SAN RAFAEL, CA -- Autodesk reported third-quarter revenues of $842.7 million, up 27.5% year-over-year and beating management guidance of $820 million of $830 million.
Net income was $66.7 million, reversing a loss last year of $23.7 million.
GAAP operating margin was 13%, up 11 percentage points. Non-GAAP gross margin rose 180 basis points to 92.2%, and non-GAAP operating income was up 144% o $225.3 million. Cash flow from operations was $276 million, up from $219 million sequentially.
Autodesk is the parent company of Eagle CAD software.
Acquisitions contributed 4% to revenue growth. Recurring revenues represented 96% of revenues, flat year-over-year. Subscription revenues (84.8% of revenues) soared 48.6% to $715 million. However, maintenance revenues (10.8% of revenues) slumped 39.2% to $91.2 million.
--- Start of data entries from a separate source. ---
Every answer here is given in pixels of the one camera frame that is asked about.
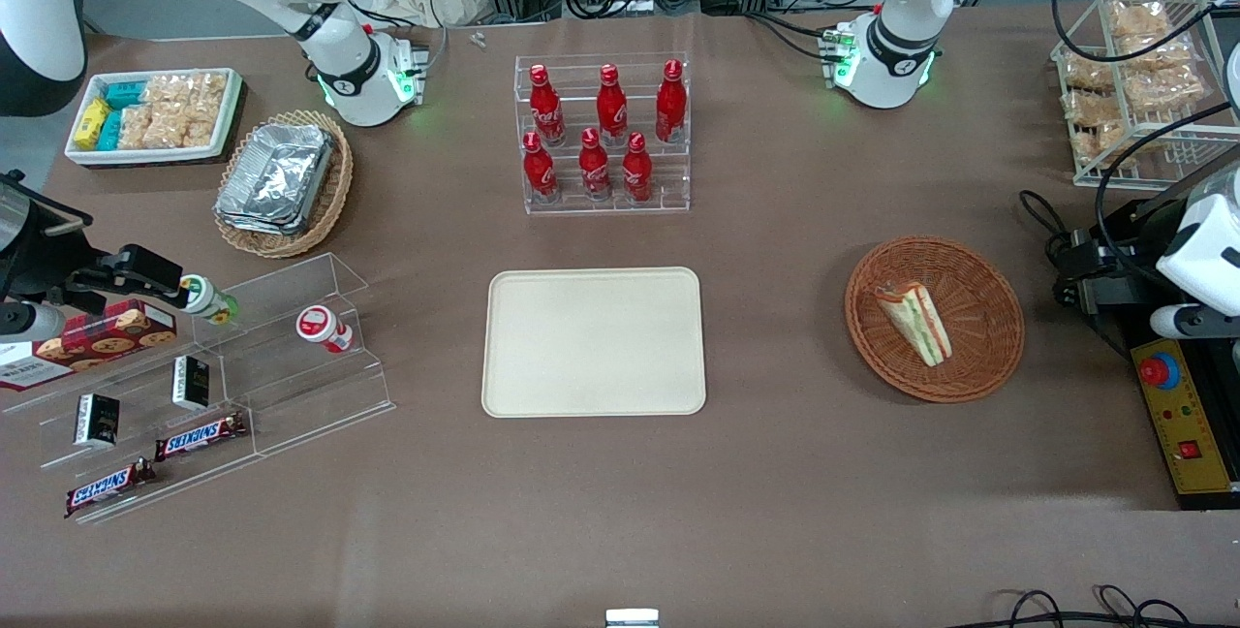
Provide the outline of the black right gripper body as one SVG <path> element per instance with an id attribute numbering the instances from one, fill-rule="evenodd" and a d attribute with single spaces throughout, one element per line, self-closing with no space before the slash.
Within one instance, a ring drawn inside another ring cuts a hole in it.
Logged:
<path id="1" fill-rule="evenodd" d="M 2 174 L 2 307 L 64 305 L 64 279 L 109 257 L 87 240 L 92 213 L 26 187 L 24 173 Z"/>

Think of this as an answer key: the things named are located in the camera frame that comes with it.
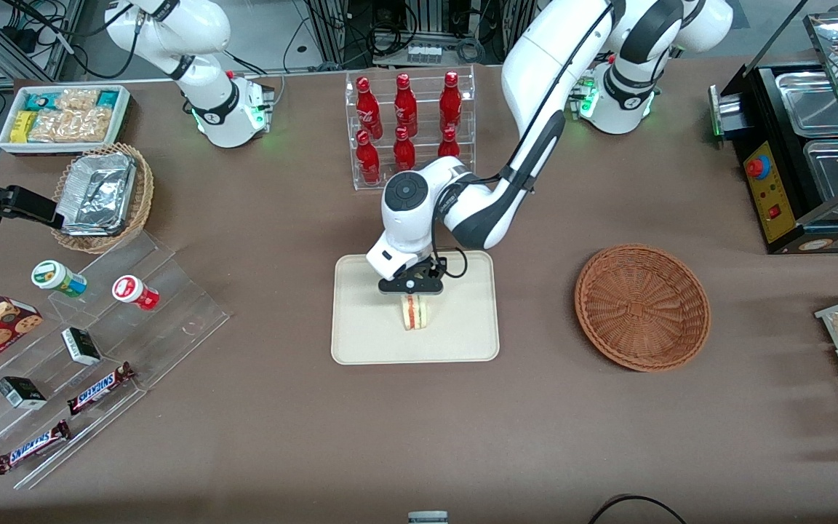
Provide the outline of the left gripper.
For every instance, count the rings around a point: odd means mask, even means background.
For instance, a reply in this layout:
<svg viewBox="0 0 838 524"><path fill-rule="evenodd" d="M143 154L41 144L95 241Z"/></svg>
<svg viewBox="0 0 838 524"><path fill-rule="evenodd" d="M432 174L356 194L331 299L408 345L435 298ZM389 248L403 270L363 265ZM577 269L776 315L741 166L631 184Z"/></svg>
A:
<svg viewBox="0 0 838 524"><path fill-rule="evenodd" d="M378 291L383 295L405 295L407 286L421 286L421 295L440 295L447 259L434 250L432 235L400 242L392 233L383 233L366 255L369 265L380 275Z"/></svg>
Geographically, revenues from the Americas (41.5% of revenues) increased 30.1% from the year-ago quarter to $349.3 million. Europe, Middle East and Africa (EMEA) revenues (39.1% of revenues) increased 23.7% to $329.6 million. Revenues from Asia-Pacific (19.4% of revenues) grew 30.1% to $163.8 million.
Billings of $1.01 billion were up 55% from a year ago.
"Our strong performance continued in the third quarter as revenue, billings, ARR, earnings and free cash flow came in above expectations," said Andrew Anagnost, president and CEO, Autodesk. "We continue to demonstrate the cash generating power of our business model, and this quarter drove a record last 12 months free cash flow of nearly $1 billion. The breadth and depth of our product portfolio in construction paved the way for another strong quarter. In Manufacturing, we continue to displace competitors and grow faster than the overall market."
Autodesk guided for fourth-quarter revenues of $880 million to $895 million. For fiscal 2020, Autodesk expects revenues of $3.26 billion and $3.27 billion, up 27% year-over-year.